Ecstatic Truth in Games
This is an excerpt of a feature story from Unwinnable Monthly #141. If you like what you see, grab the magazine for less than ten dollars, or subscribe and get all future magazines for half price.
In 1999 at the Walker Art Center in Minneapolis, documentarian/actor Werner Herzog explained what he calls the “ecstatic truth.” In Herzog’s explanation, he states that “there are deeper strata of truth in cinema, and there is such a thing as poetic, ecstatic truth. It is mysterious and elusive, and can be reached only through fabrication and imagination and stylization.”
Herzog’s “ecstatic truth” may be better realized through nonfiction video games today.
But defining what is a nonfiction game is not cut and dry. Many games make obvious connections to real events. No one is calling Assassin’s Creed nonfiction.
Nonfiction games, for the most part, are immersed in a lived experience. While many games like Brukel include archival sources such as recorded audio, video, text, scanned images, etc., many don’t include any at all. Those that don’t put the player’s experience at the center, bridging the player with something abstract like an emotion or feeling. In these cases, realism in aesthetics isn’t a concern, as in Dys4ia.
What if
William Uricchio, professor of comparative media studies at the Massachusetts Institute of Technology, said film and books tend to use a fixed sequence of events to document a story. This contrasts games where users are given more agency to experiment with scenarios regardless of whether it adheres to reality or not. Uricchio describes it as “spillage with the historical outcomes.” This sometimes goes wrong when a game takes an almost fetishistic approach to the subject matter.

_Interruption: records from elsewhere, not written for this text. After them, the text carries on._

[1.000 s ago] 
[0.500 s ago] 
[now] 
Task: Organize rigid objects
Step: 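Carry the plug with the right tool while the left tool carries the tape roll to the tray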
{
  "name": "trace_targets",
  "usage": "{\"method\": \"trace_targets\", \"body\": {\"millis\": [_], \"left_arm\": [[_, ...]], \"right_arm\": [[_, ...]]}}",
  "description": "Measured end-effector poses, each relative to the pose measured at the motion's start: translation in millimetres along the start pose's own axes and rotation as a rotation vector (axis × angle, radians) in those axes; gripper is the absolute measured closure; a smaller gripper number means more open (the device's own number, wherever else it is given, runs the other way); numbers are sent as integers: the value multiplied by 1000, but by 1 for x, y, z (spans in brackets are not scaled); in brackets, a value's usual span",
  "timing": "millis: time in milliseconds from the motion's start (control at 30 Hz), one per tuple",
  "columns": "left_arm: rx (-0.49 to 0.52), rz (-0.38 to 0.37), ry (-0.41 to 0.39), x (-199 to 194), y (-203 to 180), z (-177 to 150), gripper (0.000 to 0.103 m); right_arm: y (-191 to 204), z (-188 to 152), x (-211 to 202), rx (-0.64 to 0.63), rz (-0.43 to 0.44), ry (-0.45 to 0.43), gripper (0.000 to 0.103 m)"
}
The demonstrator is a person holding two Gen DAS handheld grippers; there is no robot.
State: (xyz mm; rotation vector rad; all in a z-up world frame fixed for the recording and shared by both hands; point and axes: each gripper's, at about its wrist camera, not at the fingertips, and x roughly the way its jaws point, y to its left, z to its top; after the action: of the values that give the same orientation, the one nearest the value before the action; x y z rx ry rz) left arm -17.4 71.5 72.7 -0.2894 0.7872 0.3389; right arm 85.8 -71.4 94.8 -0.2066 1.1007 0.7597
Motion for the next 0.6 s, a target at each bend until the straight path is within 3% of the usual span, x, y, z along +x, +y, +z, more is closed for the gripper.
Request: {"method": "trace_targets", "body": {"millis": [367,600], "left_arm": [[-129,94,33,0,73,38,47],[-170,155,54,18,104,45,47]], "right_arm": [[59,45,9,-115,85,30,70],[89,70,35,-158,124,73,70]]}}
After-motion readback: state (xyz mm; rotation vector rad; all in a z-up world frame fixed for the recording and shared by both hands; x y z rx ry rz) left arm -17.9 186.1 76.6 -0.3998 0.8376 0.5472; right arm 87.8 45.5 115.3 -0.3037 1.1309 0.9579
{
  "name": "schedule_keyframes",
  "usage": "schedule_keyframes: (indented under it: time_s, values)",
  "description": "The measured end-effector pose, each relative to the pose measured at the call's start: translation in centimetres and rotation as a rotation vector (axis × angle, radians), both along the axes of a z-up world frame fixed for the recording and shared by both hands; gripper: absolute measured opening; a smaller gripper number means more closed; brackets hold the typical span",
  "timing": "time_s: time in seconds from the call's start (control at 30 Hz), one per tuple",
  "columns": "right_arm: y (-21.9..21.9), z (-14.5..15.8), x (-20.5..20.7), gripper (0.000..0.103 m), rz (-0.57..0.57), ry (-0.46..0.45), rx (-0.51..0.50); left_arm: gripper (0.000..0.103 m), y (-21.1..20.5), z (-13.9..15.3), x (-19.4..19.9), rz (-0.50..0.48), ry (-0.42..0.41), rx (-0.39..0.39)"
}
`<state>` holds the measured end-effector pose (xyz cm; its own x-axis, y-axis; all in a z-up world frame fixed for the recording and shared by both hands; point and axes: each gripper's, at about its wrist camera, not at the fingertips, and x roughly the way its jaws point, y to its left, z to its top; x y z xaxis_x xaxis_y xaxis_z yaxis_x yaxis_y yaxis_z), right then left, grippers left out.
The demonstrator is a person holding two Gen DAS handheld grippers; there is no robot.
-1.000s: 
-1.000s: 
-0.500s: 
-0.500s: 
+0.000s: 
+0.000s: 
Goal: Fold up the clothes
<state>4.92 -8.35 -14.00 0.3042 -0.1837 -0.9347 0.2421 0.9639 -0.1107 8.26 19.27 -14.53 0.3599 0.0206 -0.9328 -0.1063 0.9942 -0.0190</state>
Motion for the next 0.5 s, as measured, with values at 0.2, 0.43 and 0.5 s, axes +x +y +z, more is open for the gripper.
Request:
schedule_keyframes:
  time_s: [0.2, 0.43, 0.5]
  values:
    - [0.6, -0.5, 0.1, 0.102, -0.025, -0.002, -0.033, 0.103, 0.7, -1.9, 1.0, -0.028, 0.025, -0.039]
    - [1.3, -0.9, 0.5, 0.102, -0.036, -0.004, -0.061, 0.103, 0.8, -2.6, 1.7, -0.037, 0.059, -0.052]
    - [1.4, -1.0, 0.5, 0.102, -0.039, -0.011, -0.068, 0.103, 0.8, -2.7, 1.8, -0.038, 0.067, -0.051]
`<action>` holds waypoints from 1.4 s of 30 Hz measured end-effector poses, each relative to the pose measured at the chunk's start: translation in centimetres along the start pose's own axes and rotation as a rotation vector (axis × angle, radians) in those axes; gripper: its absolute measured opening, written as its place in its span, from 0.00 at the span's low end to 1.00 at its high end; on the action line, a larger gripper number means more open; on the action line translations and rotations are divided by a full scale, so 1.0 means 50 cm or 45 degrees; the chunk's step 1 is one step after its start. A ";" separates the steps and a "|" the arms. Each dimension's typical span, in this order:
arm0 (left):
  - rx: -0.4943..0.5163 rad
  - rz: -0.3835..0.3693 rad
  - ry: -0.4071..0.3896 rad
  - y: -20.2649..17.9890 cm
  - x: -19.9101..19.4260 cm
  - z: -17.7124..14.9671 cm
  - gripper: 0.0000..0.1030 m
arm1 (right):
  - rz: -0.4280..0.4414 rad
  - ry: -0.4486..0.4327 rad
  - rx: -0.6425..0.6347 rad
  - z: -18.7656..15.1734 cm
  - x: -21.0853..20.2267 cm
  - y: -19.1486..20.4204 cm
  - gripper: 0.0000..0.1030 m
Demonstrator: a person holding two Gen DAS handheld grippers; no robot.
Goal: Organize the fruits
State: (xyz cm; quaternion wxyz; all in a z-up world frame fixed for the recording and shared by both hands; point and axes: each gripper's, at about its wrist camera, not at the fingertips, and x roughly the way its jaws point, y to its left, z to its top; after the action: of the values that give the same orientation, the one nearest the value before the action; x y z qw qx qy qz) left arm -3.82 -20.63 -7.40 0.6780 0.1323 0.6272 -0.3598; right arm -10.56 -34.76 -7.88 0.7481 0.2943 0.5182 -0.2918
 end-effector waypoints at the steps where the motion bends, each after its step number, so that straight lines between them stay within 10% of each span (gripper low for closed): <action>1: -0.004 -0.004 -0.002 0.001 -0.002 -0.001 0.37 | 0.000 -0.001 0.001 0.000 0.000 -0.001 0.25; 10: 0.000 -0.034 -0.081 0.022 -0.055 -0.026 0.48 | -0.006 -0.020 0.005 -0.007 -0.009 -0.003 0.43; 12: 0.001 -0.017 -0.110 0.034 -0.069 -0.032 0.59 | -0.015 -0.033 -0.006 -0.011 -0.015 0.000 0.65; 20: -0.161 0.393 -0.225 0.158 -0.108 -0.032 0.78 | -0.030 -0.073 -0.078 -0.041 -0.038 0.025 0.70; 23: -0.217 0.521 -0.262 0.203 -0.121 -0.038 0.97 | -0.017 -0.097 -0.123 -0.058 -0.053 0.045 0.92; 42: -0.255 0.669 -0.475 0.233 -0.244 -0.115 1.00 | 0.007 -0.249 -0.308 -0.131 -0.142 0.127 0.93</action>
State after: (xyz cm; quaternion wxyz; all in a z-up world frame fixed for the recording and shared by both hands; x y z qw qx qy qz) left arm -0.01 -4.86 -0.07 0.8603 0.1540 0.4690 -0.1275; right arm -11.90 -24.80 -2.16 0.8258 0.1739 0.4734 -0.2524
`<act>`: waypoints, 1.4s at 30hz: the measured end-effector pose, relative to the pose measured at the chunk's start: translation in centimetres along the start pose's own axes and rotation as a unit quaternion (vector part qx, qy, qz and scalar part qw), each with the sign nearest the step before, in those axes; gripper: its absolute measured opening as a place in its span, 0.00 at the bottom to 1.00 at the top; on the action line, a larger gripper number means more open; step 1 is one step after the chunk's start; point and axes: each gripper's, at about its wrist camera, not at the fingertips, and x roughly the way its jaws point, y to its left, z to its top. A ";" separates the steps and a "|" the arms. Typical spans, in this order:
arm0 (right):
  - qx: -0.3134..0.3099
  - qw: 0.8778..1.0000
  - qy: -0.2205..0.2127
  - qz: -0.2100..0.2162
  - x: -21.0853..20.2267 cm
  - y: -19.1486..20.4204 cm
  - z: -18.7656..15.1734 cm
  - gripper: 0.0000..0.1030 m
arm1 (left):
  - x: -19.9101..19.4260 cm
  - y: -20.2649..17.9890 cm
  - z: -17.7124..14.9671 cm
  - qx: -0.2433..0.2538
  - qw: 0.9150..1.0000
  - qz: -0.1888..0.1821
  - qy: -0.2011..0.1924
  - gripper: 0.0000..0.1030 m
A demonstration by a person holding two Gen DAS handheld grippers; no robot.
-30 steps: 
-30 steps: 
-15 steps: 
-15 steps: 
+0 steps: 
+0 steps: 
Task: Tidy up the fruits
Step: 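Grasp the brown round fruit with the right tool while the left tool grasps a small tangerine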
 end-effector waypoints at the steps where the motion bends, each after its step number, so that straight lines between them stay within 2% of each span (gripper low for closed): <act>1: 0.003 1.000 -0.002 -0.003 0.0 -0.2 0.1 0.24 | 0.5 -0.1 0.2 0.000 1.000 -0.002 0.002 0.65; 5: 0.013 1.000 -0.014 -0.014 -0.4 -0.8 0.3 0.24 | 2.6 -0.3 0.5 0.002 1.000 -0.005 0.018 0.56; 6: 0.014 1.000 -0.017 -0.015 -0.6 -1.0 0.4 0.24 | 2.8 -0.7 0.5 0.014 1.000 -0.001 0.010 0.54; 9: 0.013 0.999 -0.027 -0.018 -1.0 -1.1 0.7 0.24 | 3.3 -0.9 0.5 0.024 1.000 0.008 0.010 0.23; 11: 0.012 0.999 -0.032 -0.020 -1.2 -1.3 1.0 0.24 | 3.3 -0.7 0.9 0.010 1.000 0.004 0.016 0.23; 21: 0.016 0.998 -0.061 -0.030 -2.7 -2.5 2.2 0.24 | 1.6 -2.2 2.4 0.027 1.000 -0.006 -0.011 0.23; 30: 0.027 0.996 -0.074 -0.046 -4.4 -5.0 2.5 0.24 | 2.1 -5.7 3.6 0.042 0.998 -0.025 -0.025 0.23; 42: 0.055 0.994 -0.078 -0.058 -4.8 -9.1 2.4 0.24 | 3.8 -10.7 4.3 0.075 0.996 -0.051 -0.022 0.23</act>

“They want every brick in the right place,” he says.
Nonfiction games don’t need to be a digital recreation of an experience. They can experiment with fixed points to better understand a period.
For example, in JFK Reloaded, players attempt to recreate the assassination of former President John F. Kennedy. The most likely outcome is failing to perfectly recreate the fatal shot, but in the process, the act of playing debunks a long list of conspiracy theories. The developers, Traffic Software, used the findings from the official investigation into the assassination (the Warren Commission report) to award points based on how closely the player’s action mirrored the real actions.
Another example is That Dragon, Cancer. The game takes players on the autobiographical journey of Ryan and Amy Green’s experience raising their son who was diagnosed with terminal cancer. The game includes real documents in the form of audio, letters and voice overs from the Greens. This media is mixed with reconstructions of moments with their son that move from grounded memories to fantastical representations of a real moment or emotion.